Dabao Is a $10 Dev Board with an Open Source Baochip-1x RISC-V Microcontroller (Crowdfunding)
Key Takeaways
- •$9.50 Dabao board ships June 2026.
- •Baochip‑1x uses mostly‑open RISC‑V design.
- •Hardware security features include signed boot and ECC RAM.
- •Production leverages TSMC 22 nm “hitchhiking” chip reuse.

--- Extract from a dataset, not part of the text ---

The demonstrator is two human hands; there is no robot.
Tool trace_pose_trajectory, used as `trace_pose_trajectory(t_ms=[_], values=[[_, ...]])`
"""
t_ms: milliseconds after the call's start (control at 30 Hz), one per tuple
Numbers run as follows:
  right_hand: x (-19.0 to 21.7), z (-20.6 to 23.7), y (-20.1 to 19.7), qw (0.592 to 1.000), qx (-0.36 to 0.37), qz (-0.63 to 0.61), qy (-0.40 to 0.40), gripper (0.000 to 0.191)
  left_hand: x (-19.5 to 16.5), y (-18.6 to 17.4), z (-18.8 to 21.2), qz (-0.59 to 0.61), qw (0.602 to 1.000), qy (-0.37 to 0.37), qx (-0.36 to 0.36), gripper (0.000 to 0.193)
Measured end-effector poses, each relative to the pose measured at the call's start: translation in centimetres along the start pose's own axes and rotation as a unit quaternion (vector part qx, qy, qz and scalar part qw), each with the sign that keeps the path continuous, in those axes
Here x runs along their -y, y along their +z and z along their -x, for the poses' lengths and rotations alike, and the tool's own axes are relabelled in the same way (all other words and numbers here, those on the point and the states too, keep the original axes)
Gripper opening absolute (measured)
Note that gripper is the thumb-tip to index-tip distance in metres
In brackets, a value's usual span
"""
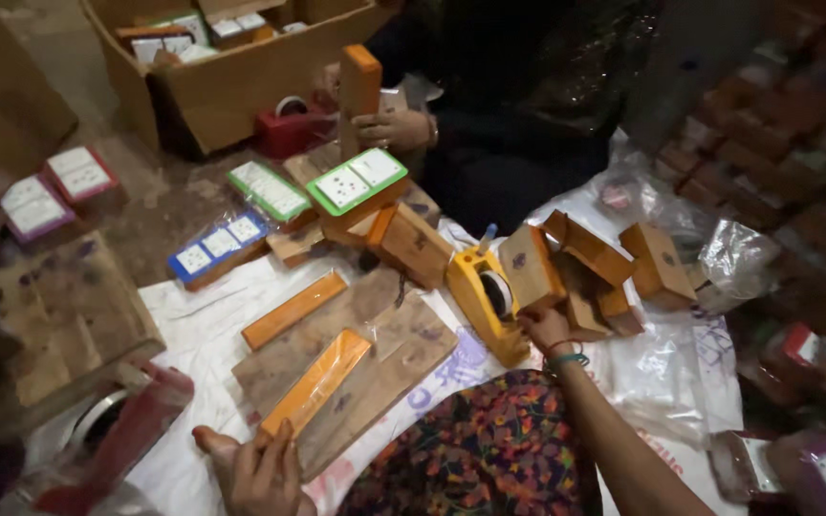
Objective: The person sits on the floor and wraps small electrical switches in clear plastic bags. They use a tape dispenser to seal the bags and place the finished packages on a wooden board. Another person works nearby, also packaging switches.
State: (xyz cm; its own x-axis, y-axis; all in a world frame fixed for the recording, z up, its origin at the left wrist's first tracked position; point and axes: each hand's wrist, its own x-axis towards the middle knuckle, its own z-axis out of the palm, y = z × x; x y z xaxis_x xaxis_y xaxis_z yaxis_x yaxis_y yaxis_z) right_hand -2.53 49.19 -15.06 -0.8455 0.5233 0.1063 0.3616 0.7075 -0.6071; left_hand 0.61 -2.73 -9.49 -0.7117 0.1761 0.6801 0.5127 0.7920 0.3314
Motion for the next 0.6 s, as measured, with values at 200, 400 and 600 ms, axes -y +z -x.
trace_pose_trajectory(t_ms=[200, 400, 600], values=[[-0.4, 0.2, 0.4, 0.998, 0.028, -0.062, 0.009, 0.014, 0.7, -0.6, 1.9, -0.011, 1.000, 0.004, -0.011, 0.030], [-1.7, 1.2, -3.3, 0.979, 0.021, -0.197, 0.044, 0.012, 0.7, -1.0, 3.4, 0.033, 0.998, -0.044, 0.022, 0.033], [-4.3, 6.8, -3.9, 0.896, 0.068, -0.343, 0.274, 0.014, -0.2, -1.8, 2.7, 0.059, 0.996, -0.062, 0.030, 0.035]])
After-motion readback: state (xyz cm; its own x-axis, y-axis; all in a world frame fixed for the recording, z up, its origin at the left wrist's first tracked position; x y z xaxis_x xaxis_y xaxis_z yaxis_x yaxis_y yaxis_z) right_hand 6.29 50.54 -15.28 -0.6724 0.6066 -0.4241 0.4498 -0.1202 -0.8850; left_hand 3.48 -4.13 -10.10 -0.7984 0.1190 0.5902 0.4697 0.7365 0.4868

- •Over 500 backers fully funded the campaign.
Summary
Hardware hacker bunnie Huang launched the Dabao evaluation board, a $9.50 single‑board computer featuring the open‑source Baochip‑1x RISC‑V microcontroller. The chip, fabricated in TSMC’s 22 nm process, offers a 350 MHz VexRiscv core, multiple PicoRV32 I/O cores, 4 MiB non‑volatile RRAM, and hardware security such as signed boot and ECC‑protected RAM. Production uses a “hitchhiking” approach that embeds Baochip‑1x into unused space on another SoC, enabling low‑cost, scalable manufacturing. The crowdfunding campaign, backed by over 500 supporters, is fully funded and aims to ship boards by June 2026.
Pulse Analysis
The Dabao board arrives at a moment when open‑hardware security is gaining traction among developers wary of opaque supply chains. Bunnie Huang, known for his advocacy of user‑inspectable silicon, extends his Betrusted initiative with a microcontroller that publishes its compute logic on GitHub while keeping only essential analog blocks closed. This transparency lets engineers run simulations, verify firmware integrity, and even perform microscopic inspections, fostering a community‑driven trust model that contrasts sharply with traditional proprietary chips.
Technically, the Baochip‑1x packs a 350 MHz VexRiscv core alongside four 700 MHz PicoRV32 I/O cores, delivering a heterogeneous compute fabric suitable for low‑power edge tasks. Its 4 MiB RRAM and 2 MiB SRAM provide ample space for secure bootloaders and cryptographic keys, while built‑in ECC and signed‑boot mechanisms protect against tampering. The clever “hitchhiking” manufacturing strategy—embedding the chip in unused silicon of another SoC—leverages TSMC’s 22 nm node without incurring full‑die costs, making million‑unit scaling economically feasible.
From a market perspective, a sub‑$10 security‑focused board could democratize access to trusted hardware for hobbyists, startups, and academic labs. Compared with the $600 Precursor handheld, Dabao offers a cost‑effective platform for prototyping secure IoT devices, firmware verification, and education. As more projects demand verifiable hardware roots of trust, the board’s open‑source ethos and low price point position it as a catalyst for broader adoption of transparent, tamper‑resistant technology across the embedded ecosystem.